Jonathan didn't move. he just gave a short, stiff nod back, his face a deadpan mask of fatherly pride.
He knew it was sick. A decent man—a real father—would’ve been sick to his stomach, half-dead with shame at the mere flicker of such a thought. He should have been on his knees, begging for a forgiveness he didn’t deserve, or scouring his own mind clean with the same harsh soap they used for the stalls. He thought of Martha, picturing the way her face would fall, the pure, shattering disgust that would ruin her if she ever caught a glimpse of what he was thinking. It should have been enough to make him stop, but the shame just wouldn't take root. Instead, a cold, hard part of his brain offered up the same excuse; the boy wasn't theirs. Not really. No blood of his ran through Clark’s veins. He was a gift from the stars—a blessing they’d taken in and raised as their own. To Jonathan, that one technicality was the only crack in the door he needed to push through. It was just biology. An alpha seeing an Omega coming into his own, nature taking its course regardless of the name on the birth certificate.

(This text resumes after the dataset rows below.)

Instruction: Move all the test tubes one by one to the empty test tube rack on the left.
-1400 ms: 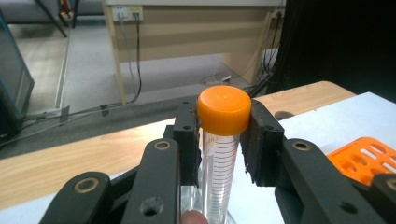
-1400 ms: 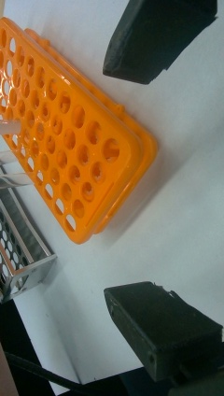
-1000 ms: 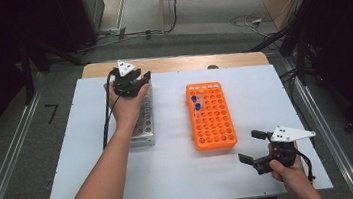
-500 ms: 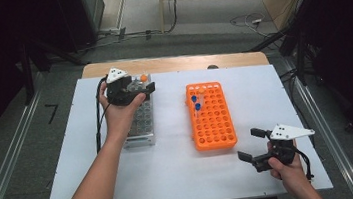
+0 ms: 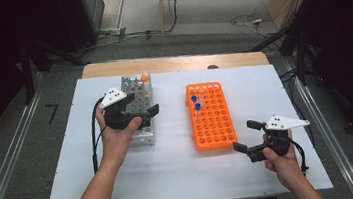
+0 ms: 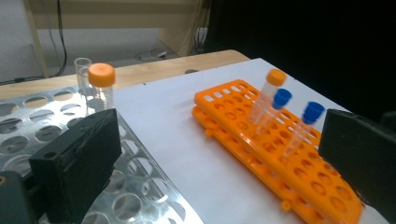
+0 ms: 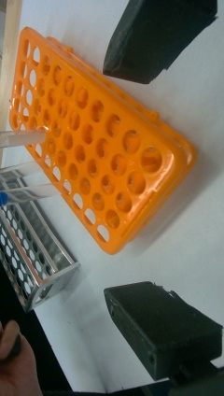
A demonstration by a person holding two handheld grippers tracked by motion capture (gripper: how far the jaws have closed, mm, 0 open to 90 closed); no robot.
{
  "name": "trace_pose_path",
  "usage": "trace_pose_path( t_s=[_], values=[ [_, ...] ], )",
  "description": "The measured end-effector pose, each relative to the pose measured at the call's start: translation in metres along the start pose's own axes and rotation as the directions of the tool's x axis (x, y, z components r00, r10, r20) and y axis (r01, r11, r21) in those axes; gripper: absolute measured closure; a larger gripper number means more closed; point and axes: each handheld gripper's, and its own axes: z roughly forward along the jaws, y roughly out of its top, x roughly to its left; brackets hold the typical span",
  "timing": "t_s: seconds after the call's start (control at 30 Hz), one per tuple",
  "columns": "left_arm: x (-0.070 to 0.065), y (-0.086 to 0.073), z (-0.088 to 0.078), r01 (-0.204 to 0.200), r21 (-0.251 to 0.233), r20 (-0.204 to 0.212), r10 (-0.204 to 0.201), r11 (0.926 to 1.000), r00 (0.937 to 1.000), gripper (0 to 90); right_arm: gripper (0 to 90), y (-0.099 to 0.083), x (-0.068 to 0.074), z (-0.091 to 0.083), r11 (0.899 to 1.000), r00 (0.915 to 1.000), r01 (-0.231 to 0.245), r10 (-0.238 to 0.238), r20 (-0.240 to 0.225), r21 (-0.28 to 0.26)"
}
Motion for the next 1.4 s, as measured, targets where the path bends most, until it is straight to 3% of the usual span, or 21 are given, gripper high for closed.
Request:
trace_pose_path(
  t_s=[0.1,0.23,0.47,0.53,0.67,0.83,0.97,1.2,1.4],
  values=[
    [-0.008,-0.005,-0.008,-0.020,0.003,0.016,0.020,0.9998,0.9997,0.0,0.0,0.007,-0.002,0.005,1.000,0.9999,0.015,-0.015,0.002,-0.006],
    [-0.019,-0.013,-0.021,-0.017,-0.010,0.031,0.017,0.9998,0.9994,0.0,0.9,0.017,-0.006,0.014,1.000,0.9998,0.021,-0.021,0.003,-0.011],
    [-0.030,-0.031,-0.030,-0.021,0.003,0.046,0.021,0.9998,0.9987,0.0,5.1,0.032,-0.015,0.030,1.000,0.9998,0.016,-0.016,0.012,-0.016],
    [-0.034,-0.040,-0.036,-0.019,0.004,0.054,0.019,0.9998,0.9984,0.0,14.6,0.039,-0.020,0.037,1.000,0.9984,0.005,-0.004,0.056,-0.018],
    [-0.039,-0.050,-0.043,-0.022,0.012,0.060,0.021,0.9997,0.9980,0.0,25.0,0.047,-0.027,0.049,1.000,0.9953,-0.015,0.014,0.095,0.002],
    [-0.040,-0.058,-0.048,-0.017,0.008,0.062,0.017,0.9998,0.9980,0.0,37.2,0.054,-0.035,0.065,1.000,0.9939,-0.020,0.018,0.109,0.021],
    [-0.039,-0.065,-0.050,-0.019,0.013,0.065,0.018,0.9997,0.9977,0.0,44.1,0.060,-0.038,0.077,0.999,0.9944,-0.005,0.000,0.106,0.040],
    [-0.041,-0.073,-0.050,-0.028,0.040,0.064,0.026,0.9988,0.9976,0.0,47.9,0.070,-0.038,0.095,0.998,0.9959,0.000,-0.006,0.091,0.069],
    [-0.042,-0.073,-0.050,-0.031,0.039,0.063,0.029,0.9988,0.9976,0.0,53.3,0.074,-0.035,0.118,0.992,0.9932,0.022,-0.036,0.111,0.126]
  ],
)
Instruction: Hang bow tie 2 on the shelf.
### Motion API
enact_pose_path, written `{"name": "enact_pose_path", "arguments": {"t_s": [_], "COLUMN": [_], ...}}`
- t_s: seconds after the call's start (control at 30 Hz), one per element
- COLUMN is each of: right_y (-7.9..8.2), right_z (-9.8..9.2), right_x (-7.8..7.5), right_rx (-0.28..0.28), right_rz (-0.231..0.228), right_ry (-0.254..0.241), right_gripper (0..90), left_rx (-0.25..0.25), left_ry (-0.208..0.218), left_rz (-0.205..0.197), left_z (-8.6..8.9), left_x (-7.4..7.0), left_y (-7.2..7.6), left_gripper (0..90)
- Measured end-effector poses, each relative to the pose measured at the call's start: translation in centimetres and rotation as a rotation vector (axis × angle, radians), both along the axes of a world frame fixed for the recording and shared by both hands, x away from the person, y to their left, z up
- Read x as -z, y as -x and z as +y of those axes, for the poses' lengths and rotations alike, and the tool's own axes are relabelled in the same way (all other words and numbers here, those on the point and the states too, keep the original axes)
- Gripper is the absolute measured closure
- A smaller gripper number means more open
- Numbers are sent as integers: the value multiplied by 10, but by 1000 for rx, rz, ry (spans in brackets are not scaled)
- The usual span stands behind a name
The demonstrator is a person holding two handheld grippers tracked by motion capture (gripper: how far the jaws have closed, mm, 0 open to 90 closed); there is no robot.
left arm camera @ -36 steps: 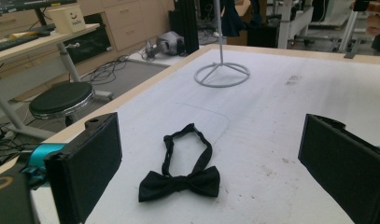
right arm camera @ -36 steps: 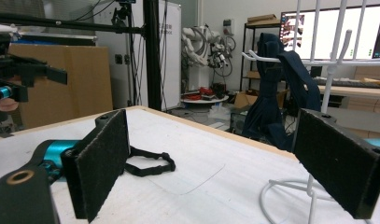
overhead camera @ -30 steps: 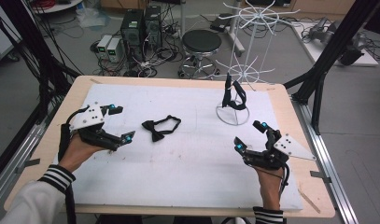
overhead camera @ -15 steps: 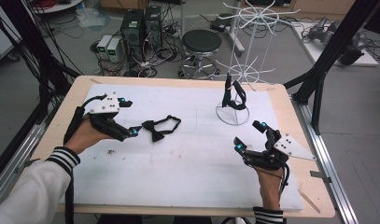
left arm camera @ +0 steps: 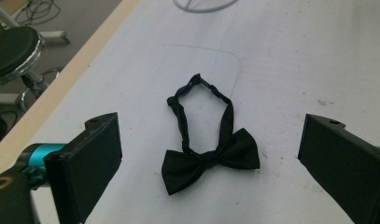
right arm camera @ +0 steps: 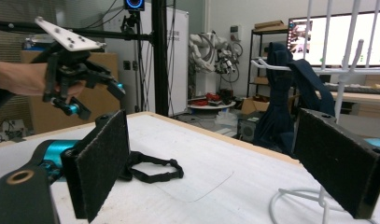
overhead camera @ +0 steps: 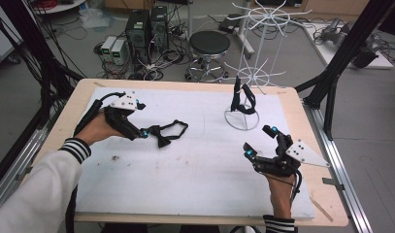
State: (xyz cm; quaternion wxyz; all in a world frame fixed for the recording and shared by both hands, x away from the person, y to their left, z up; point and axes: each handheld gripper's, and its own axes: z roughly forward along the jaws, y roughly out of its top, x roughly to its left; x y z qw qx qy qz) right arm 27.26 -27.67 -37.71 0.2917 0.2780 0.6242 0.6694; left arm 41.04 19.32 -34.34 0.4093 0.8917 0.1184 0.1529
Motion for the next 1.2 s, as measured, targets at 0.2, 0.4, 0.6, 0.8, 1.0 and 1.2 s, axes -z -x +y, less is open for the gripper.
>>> {"name": "enact_pose_path", "arguments": {"t_s": [0.2,0.4,0.6,0.8,1.0,1.2], "right_y": [1,2,1,0,1,2], "right_z": [2,2,2,4,3,1], "right_x": [0,0,0,0,0,-1], "right_rx": [-26,-33,-42,-46,-44,-46], "right_rz": [7,5,-8,-5,-4,-1], "right_ry": [-8,-9,-12,-5,-10,-23], "right_gripper": [106,105,105,105,105,105], "left_rx": [30,75,123,149,159,183], "left_ry": [-85,-173,-249,-302,-354,-403], "left_rz": [-2,15,11,17,22,37], "left_z": [-6,-14,-21,-25,-30,-33], "left_x": [3,9,22,36,45,54], "left_y": [-11,-23,-32,-41,-46,-52], "left_gripper": [79,100,117,128,171,198]}}
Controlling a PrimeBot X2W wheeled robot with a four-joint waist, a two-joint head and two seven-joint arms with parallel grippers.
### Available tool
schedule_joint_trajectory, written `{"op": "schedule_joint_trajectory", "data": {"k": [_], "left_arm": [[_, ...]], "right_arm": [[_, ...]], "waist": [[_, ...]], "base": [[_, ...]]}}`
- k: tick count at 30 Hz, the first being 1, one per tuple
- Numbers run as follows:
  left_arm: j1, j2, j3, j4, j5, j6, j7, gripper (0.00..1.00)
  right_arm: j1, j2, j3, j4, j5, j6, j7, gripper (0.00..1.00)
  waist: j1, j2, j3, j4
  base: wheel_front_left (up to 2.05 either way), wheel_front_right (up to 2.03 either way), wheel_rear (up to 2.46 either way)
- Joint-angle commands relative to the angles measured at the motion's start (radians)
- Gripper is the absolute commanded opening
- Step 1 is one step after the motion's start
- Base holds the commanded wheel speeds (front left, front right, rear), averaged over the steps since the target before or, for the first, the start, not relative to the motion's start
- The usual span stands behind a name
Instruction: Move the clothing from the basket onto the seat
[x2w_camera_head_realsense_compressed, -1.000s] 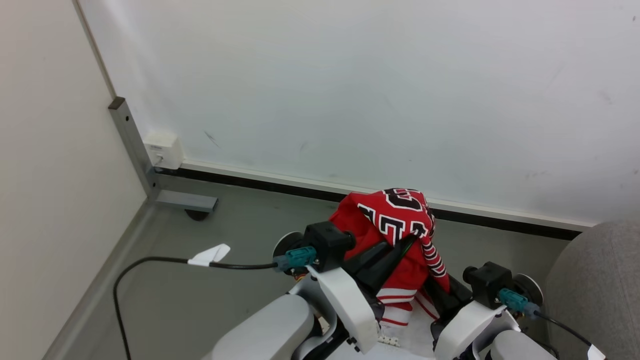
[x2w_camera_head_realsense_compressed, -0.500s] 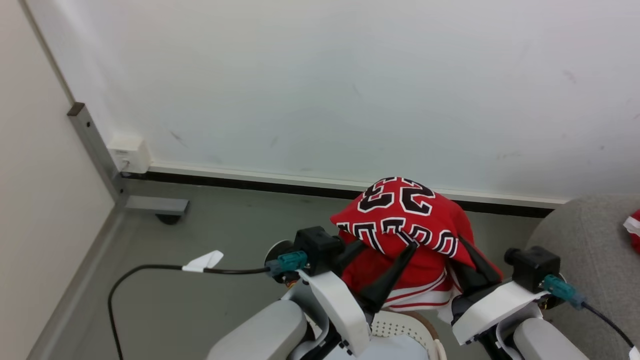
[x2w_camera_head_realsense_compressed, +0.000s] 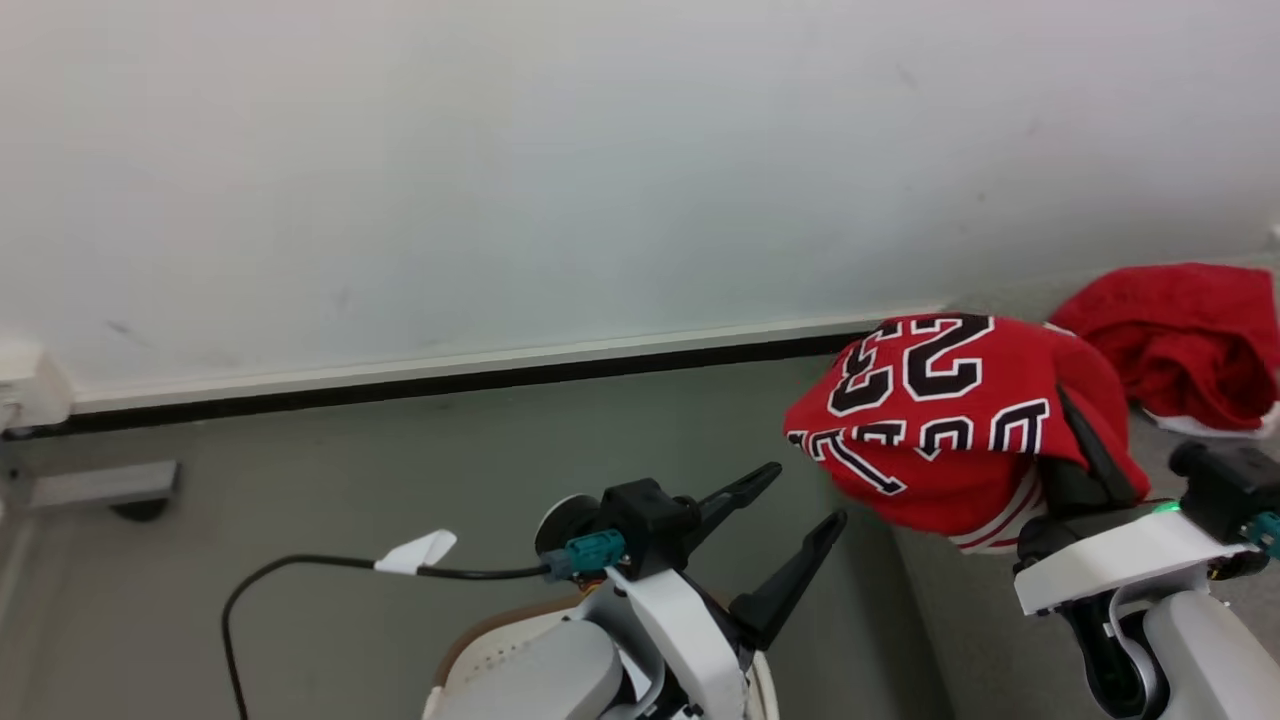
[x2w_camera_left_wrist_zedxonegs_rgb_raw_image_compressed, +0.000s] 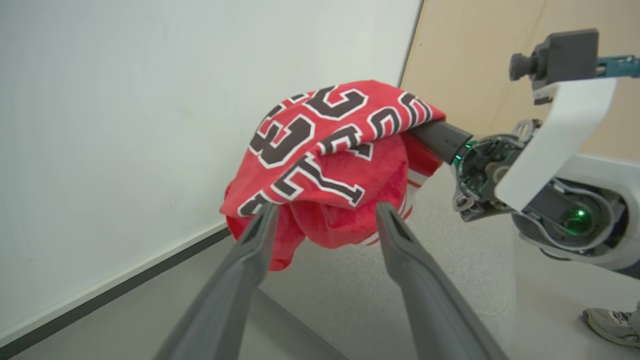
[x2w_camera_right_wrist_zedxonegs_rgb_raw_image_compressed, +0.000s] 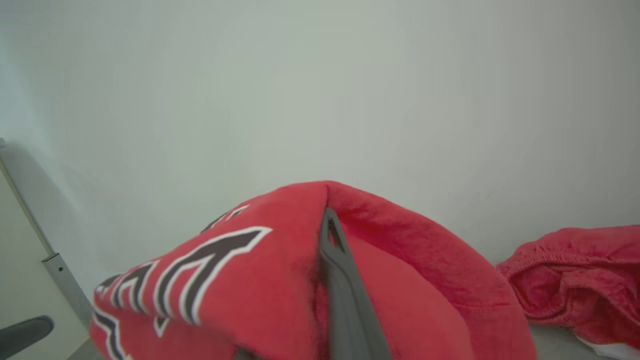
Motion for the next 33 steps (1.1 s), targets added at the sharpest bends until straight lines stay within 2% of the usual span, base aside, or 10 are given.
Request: {"op": "schedule_joint_trajectory", "data": {"k": [1,9,15,27,33], "left_arm": [[-0.005,0.006,0.007,-0.003,0.022,0.007,-0.008,1.00],[0.001,0.015,0.033,0.000,0.077,0.024,-0.016,1.00],[0.022,0.013,0.072,-0.012,0.120,0.034,-0.016,1.00],[0.036,0.001,0.115,-0.015,0.179,0.015,-0.016,1.00],[0.012,-0.003,0.132,-0.011,0.194,0.007,-0.016,1.00]], "right_arm": [[0.018,-0.009,-0.021,-0.019,-0.009,-0.002,0.000,0.00],[0.065,-0.028,-0.111,-0.101,-0.045,-0.002,0.000,0.00],[0.106,-0.022,-0.156,-0.135,-0.058,-0.002,0.000,0.00],[0.095,-0.029,-0.159,-0.157,-0.073,-0.002,0.000,0.00],[0.005,-0.075,-0.179,-0.136,-0.093,-0.002,0.000,0.00]], "waist": [[0.0000,-0.0001,0.031,-0.099],[0.0000,-0.0001,0.055,-0.236],[0.0000,-0.0001,0.063,-0.294],[0.0000,-0.0001,0.090,-0.316],[0.0000,-0.0001,0.145,-0.299]], "base": [[0.00,0.00,0.00],[0.00,0.00,0.00],[0.00,0.00,0.00],[0.00,0.00,0.00],[0.00,0.00,0.00]]}}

To everyone in town, Jonathan was a pillar—a cornerstone Alpha in a community that thrived on his strength. He was known for a steady hand and a calm head, a man of his word that neighbors looked to for guidance.
But beneath the clean shirt of a devoted husband and father, something foul was festering. Not a day went by that he didn't picture that sweet, smiling mouth begging for him in the dark. Every look, every low-bellied thought, only fed the hunger until it was too heavy and wild to stay penned in. He told himself he should stop—that a man in his position had a duty to stop—but the truth sat in his gut, heavy and warm. He didn’t want to. It was only a matter of time before the fence gave way and the animal finally got loose—and when that day came, Jonathan wasn’t going to pull the reins. He was going to let it run until there was nothing left of the man he used to be.